Les scores fleuves de ces demi-finales - en particulier le 71-17 de Toulouse - renforcent l’argument des détracteurs du système : les playoffs nivelleraient trop le jeu et produiraient des matches déséquilibrés, contrairement à une finale de championnat classique qui couronnerait le meilleur sur l’ensemble de la saison.
Contexte dans la Sarthe
Si la Sarthe ne compte pas de club en Top 14, le rugby y conserve une solide base de supporters, notamment autour du Mans Rugby Club (Fédérale 2) et de l’US Sillé-le-Guillaume. Le débat sur l’avenir du championnat est suivi avec attention dans les clubs amateurs du département, où l’on craint qu’un calendrier toujours plus chargé ne pénalise les petits effectifs. « Un Top 12 sans playoffs allégerait la pression sur les joueurs, mais réduirait le nombre de grosses affiches télévisées, ce qui affecte les droits TV reversés aux ligues régionales », confie un dirigeant local qui souhaite rester anonyme.

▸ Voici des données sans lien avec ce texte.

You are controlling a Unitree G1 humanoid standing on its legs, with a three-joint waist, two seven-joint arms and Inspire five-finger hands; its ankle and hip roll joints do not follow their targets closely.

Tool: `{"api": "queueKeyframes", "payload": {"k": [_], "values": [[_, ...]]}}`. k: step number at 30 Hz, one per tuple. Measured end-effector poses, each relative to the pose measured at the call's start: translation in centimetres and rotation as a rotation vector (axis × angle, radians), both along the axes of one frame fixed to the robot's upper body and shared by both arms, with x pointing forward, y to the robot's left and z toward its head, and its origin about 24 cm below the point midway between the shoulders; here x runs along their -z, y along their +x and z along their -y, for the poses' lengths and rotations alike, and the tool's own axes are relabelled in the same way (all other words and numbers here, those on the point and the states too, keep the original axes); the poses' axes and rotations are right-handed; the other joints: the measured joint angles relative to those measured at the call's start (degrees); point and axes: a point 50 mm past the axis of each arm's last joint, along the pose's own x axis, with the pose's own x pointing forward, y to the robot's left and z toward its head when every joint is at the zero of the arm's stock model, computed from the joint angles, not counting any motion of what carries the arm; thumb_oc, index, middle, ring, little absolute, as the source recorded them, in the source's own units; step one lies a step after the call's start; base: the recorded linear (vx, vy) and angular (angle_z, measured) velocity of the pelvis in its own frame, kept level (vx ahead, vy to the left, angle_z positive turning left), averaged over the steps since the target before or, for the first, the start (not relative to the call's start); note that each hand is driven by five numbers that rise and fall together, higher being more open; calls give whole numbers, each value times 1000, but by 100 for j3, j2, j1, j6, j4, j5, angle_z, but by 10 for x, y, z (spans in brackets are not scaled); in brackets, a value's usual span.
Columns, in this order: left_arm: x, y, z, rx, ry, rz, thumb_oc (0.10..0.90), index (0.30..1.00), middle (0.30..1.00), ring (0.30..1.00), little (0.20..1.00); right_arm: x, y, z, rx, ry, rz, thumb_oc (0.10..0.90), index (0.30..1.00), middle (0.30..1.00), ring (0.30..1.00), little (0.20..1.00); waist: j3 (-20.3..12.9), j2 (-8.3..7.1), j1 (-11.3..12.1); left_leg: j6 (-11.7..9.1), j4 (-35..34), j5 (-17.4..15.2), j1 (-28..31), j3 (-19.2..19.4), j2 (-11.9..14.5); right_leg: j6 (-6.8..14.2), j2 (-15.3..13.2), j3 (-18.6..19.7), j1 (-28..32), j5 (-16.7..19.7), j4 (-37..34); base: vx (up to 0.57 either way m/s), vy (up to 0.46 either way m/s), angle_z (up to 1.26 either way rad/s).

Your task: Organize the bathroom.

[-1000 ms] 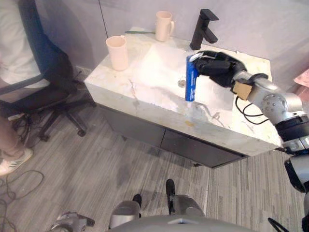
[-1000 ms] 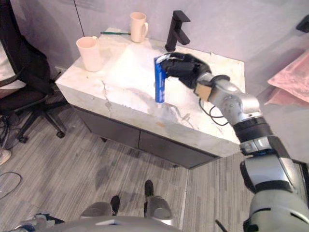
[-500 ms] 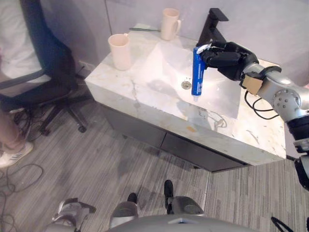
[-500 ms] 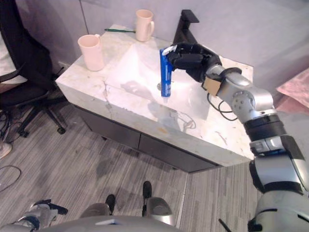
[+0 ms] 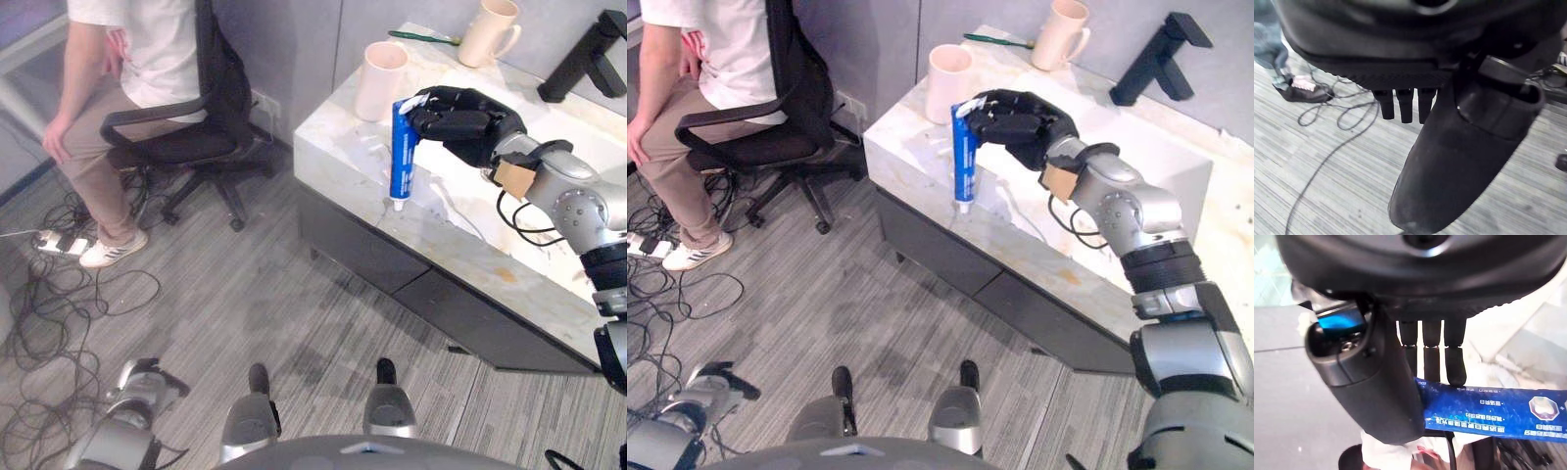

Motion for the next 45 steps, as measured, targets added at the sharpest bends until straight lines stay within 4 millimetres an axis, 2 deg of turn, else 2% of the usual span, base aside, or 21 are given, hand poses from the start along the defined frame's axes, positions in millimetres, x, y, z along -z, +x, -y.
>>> {"api": "queueKeyframes", "payload": {"k": [1, 4, 8, 9, 10, 11, 12, 13, 14, 15, 16, 17, 19, 21, 22, 24, 30, 36, 40, 42, 45], "values": [[1, -6, -2, -19, -5, 5, 800, 900, 900, 900, 900, 1, 1, 2, 7, 2, -5, 400, 300, 300, 300, 300, 2, -5, 60, -14, -201, 56, 174, 14, 1, 99, 38, 0, 130, 60, -170, 54, 30, -4], [12, -35, 1, -46, -23, -64, 800, 900, 900, 900, 900, -7, 4, 5, 14, 11, 7, 400, 300, 300, 300, 300, -3, -24, 93, -84, -494, 128, 444, 66, 106, 106, 207, 10, 356, 64, -409, 86, 63, -13], [17, -38, 8, -47, -48, -68, 800, 900, 900, 900, 900, -16, 8, 23, 76, 17, 19, 400, 300, 300, 300, 300, 16, -77, 172, -67, -433, 74, 455, 118, 124, 114, 245, 65, 185, 79, -296, 72, -3, -29], [16, -38, 8, -58, -52, -60, 800, 900, 900, 900, 900, -14, 9, 25, 89, 22, 20, 400, 300, 300, 300, 300, 38, -82, 232, 56, -161, -98, 325, 158, 180, 113, 280, 50, -38, 80, 67, 202, -165, -60], [14, -31, 8, -70, -63, -29, 800, 900, 900, 900, 900, -13, 8, 25, 96, 5, 20, 400, 300, 300, 300, 300, 84, -45, 258, -59, 60, -378, 357, -5, 267, 222, 335, 223, -540, -13, 932, 224, -191, -72], [12, -32, 4, -92, -58, -31, 800, 900, 900, 900, 900, -9, 6, 21, 77, -18, 23, 400, 300, 300, 300, 300, 152, -130, 191, -117, 161, -472, 467, 40, 260, 300, 333, 499, -1098, -288, 1946, 152, -163, -55], [10, -36, -2, -107, -44, -40, 800, 900, 900, 900, 900, -5, 5, 15, 52, -40, 14, 400, 300, 300, 300, 300, 148, -191, 73, -91, 187, -535, 525, 32, 249, 259, 452, 851, -1196, -526, 1923, 118, -170, -10], [5, -41, -13, -116, -14, -45, 800, 900, 900, 900, 900, -4, 4, 7, 21, -74, 12, 400, 300, 300, 300, 300, 133, -338, -82, -107, 213, -547, 542, -20, 298, 258, 808, 1200, -1125, -614, 1572, 58, -151, 33], [-2, -37, -22, -108, 19, -23, 800, 900, 900, 900, 900, -5, 1, 8, 18, -113, 8, 400, 300, 300, 300, 300, 113, -394, -145, -116, 214, -537, 552, -65, 357, 72, 1039, 1073, -1108, -707, 1625, -11, -77, 46], [-9, -28, -28, -91, 39, 20, 800, 900, 900, 900, 900, -10, 0, 12, 27, -141, 14, 400, 300, 300, 300, 300, 39, -461, -92, -168, 210, -535, 575, -101, 405, -324, 1225, 659, -1059, -952, 1709, -83, -20, 41], [-9, -22, -26, -94, 28, 47, 800, 900, 900, 900, 900, -24, 1, 16, 37, -155, 42, 400, 300, 300, 300, 300, 14, -421, -63, -223, 205, -498, 579, -223, 474, -477, 1328, 547, -915, -1004, 1400, -96, 17, 20], [-6, -17, -20, -84, 5, 61, 800, 900, 900, 900, 900, -42, 1, 25, 53, -157, 80, 400, 300, 300, 300, 300, -19, -258, -35, -159, 200, -360, 410, -196, 600, -523, 1435, 494, -884, -866, 1072, -60, 37, 18], [-1, -1, -1, -57, -49, 85, 800, 900, 900, 900, 900, -85, -3, 46, 108, -153, 208, 400, 300, 300, 300, 300, 21, 5, -50, -70, 133, -197, 145, -202, 648, -541, 1439, 374, -907, -536, 696, 14, 40, 26], [14, -5, 27, -8, -111, 52, 800, 900, 900, 900, 900, -105, -10, 63, 185, -143, 292, 400, 300, 300, 300, 300, 0, 265, -95, -136, -85, -147, 172, -264, 596, -543, 1395, 283, -888, -465, 623, 73, 22, 19], [18, -9, 33, -3, -125, 38, 800, 900, 900, 900, 900, -105, -10, 63, 184, -144, 292, 400, 300, 300, 300, 300, -2, 288, -110, -174, -126, -142, 235, -264, 584, -544, 1383, 294, -857, -467, 618, 79, 13, 2], [27, -24, 40, -15, -146, -13, 800, 900, 900, 900, 900, -99, -9, 62, 168, -147, 275, 400, 300, 300, 300, 300, 1, 291, -174, -309, -287, -158, 454, -271, 553, -518, 1376, 279, -621, -449, 425, 115, 10, -1], [24, -29, 30, -38, -110, -14, 800, 900, 900, 900, 900, -102, -9, 42, 93, -159, 303, 400, 300, 300, 300, 300, -16, 275, -78, -307, -447, -152, 638, -279, 475, -402, 1297, 256, -323, -352, 59, 69, 0, 5], [23, -40, 21, -48, -83, -43, 800, 900, 900, 900, 900, -99, -7, 37, 90, -169, 292, 400, 300, 300, 300, 300, -197, 183, 64, -298, -493, -147, 629, -282, 432, -397, 1308, 242, -299, -333, -49, 40, -20, 1], [25, -47, 21, -43, -81, -63, 800, 900, 900, 900, 900, -106, -4, 29, 121, -154, 326, 400, 300, 300, 300, 300, -255, 121, 100, -294, -500, -149, 623, -301, 423, -396, 1293, 241, -288, -333, -53, 72, -6, 2], [25, -49, 23, -5, -72, -74, 800, 900, 900, 900, 900, -113, 1, 17, 125, -158, 360, 400, 300, 300, 300, 300, -369, 140, 109, -293, -501, -150, 634, -353, 428, -394, 1281, 196, -216, -334, -82, 100, 11, 11], [25, -47, 24, 21, -70, -71, 800, 900, 900, 900, 900, -116, 6, 16, 144, -195, 391, 400, 300, 300, 300, 300, -495, 158, 167, -288, -501, -148, 623, -469, 423, -387, 1286, 85, -129, -330, -146, 36, 4, 18]]}}
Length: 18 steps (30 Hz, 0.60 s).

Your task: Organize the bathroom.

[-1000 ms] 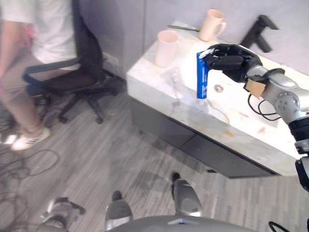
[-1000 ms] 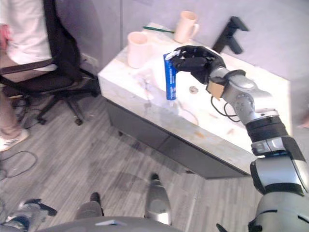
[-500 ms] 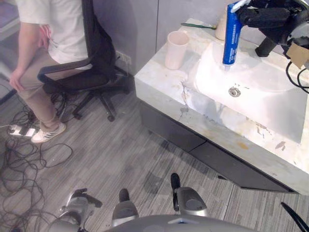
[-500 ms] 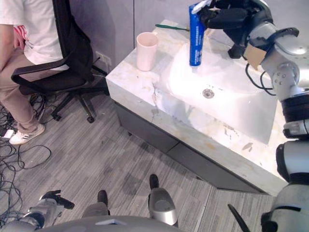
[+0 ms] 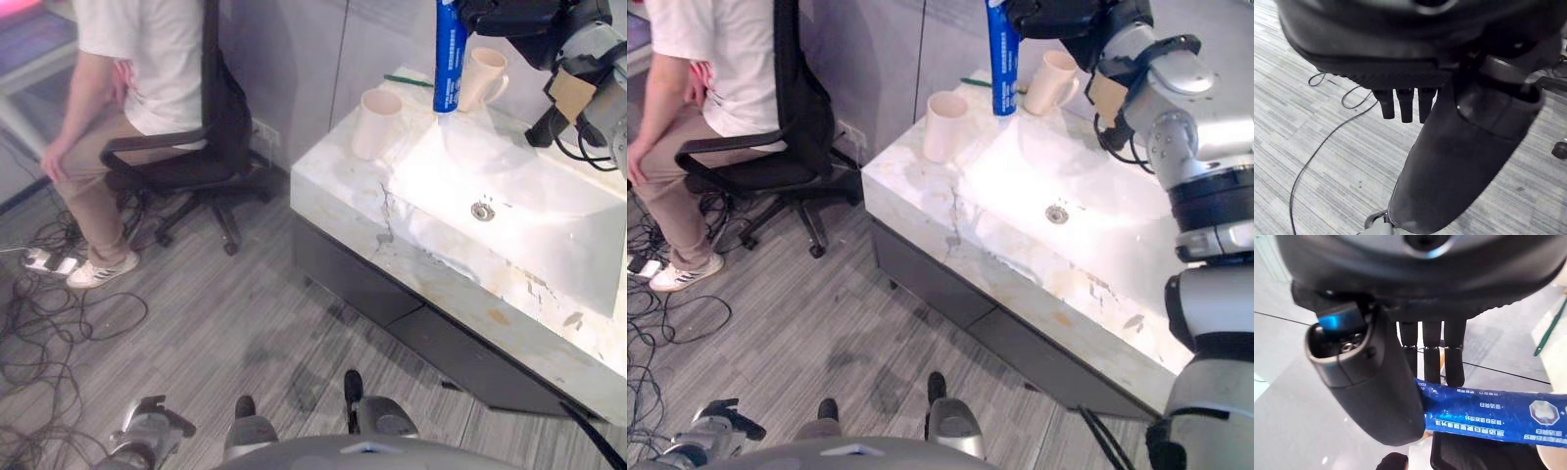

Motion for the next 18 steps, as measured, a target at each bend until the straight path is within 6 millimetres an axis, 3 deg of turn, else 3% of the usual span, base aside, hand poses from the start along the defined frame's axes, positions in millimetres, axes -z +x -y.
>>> {"api": "queueKeyframes", "payload": {"k": [6, 13, 18], "values": [[2, -11, -1, -8, 1, -27, 800, 900, 900, 900, 900, -18, -6, 0, 24, 5, 141, 400, 300, 300, 300, 300, -14, -20, 90, 7, 11, 12, -52, -57, -1, 2, 3, -38, -26, -1, 4, -19, -23, 5], [4, -27, -2, -24, 10, -58, 800, 900, 900, 900, 900, -42, -24, 21, 106, 100, 230, 400, 300, 300, 300, 300, -13, -58, 69, -6, 6, 32, -220, -112, 25, 7, 24, -86, -162, 7, -6, 0, -22, 3], [3, -19, -1, -14, 18, -20, 800, 900, 900, 900, 900, -52, -26, 27, 120, 190, 250, 400, 300, 300, 300, 300, -3, -95, 101, -10, 1, 34, -211, -136, 40, 6, 38, -120, -129, 7, -26, -6, -15, 3]]}}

Par ailleurs, la Ligue Régionale de Rugby des Pays de la Loire, dont dépendent les clubs sarthois, suit de près les discussions. Une éventuelle réforme du format pourrait modifier le nombre de matchs de haut niveau diffusés, avec un impact indirect sur les subventions et la médiatisation du rugby amateur.
Le débat fait écho à celui sur le niveau du XV de France, critiqué lors des tests matches de 2026. Certains y voient une même problématique : un championnat trop long qui use les organismes.
Les obstacles économiques à une réforme
Malgré les critiques, une modification du format se heurte à un obstacle de taille : le diffuseur exclusif Canal+. Les droits télévisés des phases finales - barrages, demi-finales et finale - représentent une part significative des revenus de la Ligue Nationale de Rugby. Supprimer les playoffs réduirait le nombre de matchs à fort enjeu diffusés en clair (sur France 2 pour la finale) et sur la chaîne cryptée. Ni le président de la LNR ni les dirigeants de Canal+ n’ont pour l’instant évoqué publiquement une évolution du contrat.
Côté sportif, la finale du Top 14 se tiendra le 27 juin 2026 au Stade de France, opposant Toulouse à Montpellier. Ce match pourrait, selon son intensité, calmer ou raviver les appels à la réforme. Mais d’ici là, le débat restera vif dans les travées des stades et sur les réseaux sociaux.
Prochaine étape : la finale du 27 juin entre Toulouse et Montpellier, qui pourrait influencer les discussions sur l’avenir du format.